Exercise instructions -> From the listing below, pull out every line where the string "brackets" appears.
::::::::::
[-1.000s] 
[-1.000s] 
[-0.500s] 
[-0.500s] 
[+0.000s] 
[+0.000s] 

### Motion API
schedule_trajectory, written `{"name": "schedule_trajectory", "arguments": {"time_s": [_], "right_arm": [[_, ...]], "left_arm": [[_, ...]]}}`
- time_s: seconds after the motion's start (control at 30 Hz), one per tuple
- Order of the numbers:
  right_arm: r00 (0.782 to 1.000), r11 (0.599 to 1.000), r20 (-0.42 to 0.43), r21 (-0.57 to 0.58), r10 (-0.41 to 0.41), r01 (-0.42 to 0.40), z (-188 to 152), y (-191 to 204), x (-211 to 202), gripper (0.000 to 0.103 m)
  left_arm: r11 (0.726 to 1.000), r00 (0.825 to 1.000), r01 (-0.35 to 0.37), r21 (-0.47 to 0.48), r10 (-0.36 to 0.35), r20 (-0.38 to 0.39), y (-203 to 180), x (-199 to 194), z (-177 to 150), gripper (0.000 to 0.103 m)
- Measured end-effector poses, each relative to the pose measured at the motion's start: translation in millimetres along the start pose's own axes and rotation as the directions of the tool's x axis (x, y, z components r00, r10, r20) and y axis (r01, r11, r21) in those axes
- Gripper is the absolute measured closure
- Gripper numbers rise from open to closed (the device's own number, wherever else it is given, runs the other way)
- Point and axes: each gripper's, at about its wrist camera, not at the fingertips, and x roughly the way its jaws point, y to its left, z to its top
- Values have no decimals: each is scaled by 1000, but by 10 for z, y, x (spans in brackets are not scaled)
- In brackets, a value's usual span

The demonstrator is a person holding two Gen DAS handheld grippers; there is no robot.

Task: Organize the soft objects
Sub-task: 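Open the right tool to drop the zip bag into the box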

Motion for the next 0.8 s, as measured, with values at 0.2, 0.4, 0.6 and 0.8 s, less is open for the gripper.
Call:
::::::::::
Completed exercise ->
- Values have no decimals: each is scaled by 1000, but by 10 for z, y, x (spans in brackets are not scaled)
- In brackets, a value's usual span

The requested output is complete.